WHAT IS BEING ASKED ::
Among the records that follow, set down only the lines from the one containing "bench at (55, 328), step" to the one containing "instrument shelf at", both included, exactly.
━━ RECORDS PROVIDED ━━
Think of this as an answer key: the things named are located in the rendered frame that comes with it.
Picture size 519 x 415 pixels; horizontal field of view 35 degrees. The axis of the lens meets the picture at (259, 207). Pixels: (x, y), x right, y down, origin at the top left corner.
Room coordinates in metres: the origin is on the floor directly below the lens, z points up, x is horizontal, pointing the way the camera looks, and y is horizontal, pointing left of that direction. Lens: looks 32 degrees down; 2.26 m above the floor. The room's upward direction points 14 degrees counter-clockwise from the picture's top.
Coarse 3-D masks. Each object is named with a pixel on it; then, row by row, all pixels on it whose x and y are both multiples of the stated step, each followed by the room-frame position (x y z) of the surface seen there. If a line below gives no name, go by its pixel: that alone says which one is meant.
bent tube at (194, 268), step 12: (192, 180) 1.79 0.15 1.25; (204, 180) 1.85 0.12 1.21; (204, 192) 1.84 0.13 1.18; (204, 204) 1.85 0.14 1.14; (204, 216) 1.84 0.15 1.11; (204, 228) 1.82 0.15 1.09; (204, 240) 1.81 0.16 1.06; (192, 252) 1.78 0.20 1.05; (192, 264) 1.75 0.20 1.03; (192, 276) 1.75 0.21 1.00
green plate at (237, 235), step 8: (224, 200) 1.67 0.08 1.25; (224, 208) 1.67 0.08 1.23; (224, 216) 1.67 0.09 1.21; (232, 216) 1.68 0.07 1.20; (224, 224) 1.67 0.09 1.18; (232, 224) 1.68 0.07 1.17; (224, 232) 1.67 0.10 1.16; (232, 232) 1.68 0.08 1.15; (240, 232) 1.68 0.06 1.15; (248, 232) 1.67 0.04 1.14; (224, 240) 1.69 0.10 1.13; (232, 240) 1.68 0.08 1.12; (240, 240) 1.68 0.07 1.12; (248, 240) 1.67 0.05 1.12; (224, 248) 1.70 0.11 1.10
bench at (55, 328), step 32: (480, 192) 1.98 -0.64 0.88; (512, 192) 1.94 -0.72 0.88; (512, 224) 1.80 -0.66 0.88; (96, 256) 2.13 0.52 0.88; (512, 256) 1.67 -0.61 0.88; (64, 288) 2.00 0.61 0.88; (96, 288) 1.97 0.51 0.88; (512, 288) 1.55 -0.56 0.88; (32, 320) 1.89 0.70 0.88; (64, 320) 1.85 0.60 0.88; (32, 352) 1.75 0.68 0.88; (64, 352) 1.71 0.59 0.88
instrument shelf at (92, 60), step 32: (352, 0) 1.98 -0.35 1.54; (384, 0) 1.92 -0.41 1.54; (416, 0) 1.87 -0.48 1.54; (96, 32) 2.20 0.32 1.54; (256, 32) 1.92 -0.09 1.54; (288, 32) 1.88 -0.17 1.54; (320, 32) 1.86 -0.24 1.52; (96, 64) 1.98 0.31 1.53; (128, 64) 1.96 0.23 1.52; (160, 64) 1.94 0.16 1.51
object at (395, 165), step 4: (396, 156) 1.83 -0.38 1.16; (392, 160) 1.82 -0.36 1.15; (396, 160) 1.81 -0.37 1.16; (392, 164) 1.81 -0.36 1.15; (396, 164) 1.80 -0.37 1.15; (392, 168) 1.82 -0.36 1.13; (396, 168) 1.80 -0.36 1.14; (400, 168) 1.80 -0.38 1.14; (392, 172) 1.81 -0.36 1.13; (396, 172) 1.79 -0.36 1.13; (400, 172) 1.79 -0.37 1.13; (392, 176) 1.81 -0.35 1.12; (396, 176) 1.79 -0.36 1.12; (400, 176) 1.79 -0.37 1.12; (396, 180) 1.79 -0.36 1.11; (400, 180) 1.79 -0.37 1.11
━━━
EXERCISE RESULT ::
bench at (55, 328), step 32: (480, 192) 1.98 -0.64 0.88; (512, 192) 1.94 -0.72 0.88; (512, 224) 1.80 -0.66 0.88; (96, 256) 2.13 0.52 0.88; (512, 256) 1.67 -0.61 0.88; (64, 288) 2.00 0.61 0.88; (96, 288) 1.97 0.51 0.88; (512, 288) 1.55 -0.56 0.88; (32, 320) 1.89 0.70 0.88; (64, 320) 1.85 0.60 0.88; (32, 352) 1.75 0.68 0.88; (64, 352) 1.71 0.59 0.88
instrument shelf at (92, 60), step 32: (352, 0) 1.98 -0.35 1.54; (384, 0) 1.92 -0.41 1.54; (416, 0) 1.87 -0.48 1.54; (96, 32) 2.20 0.32 1.54; (256, 32) 1.92 -0.09 1.54; (288, 32) 1.88 -0.17 1.54; (320, 32) 1.86 -0.24 1.52; (96, 64) 1.98 0.31 1.53; (128, 64) 1.96 0.23 1.52; (160, 64) 1.94 0.16 1.51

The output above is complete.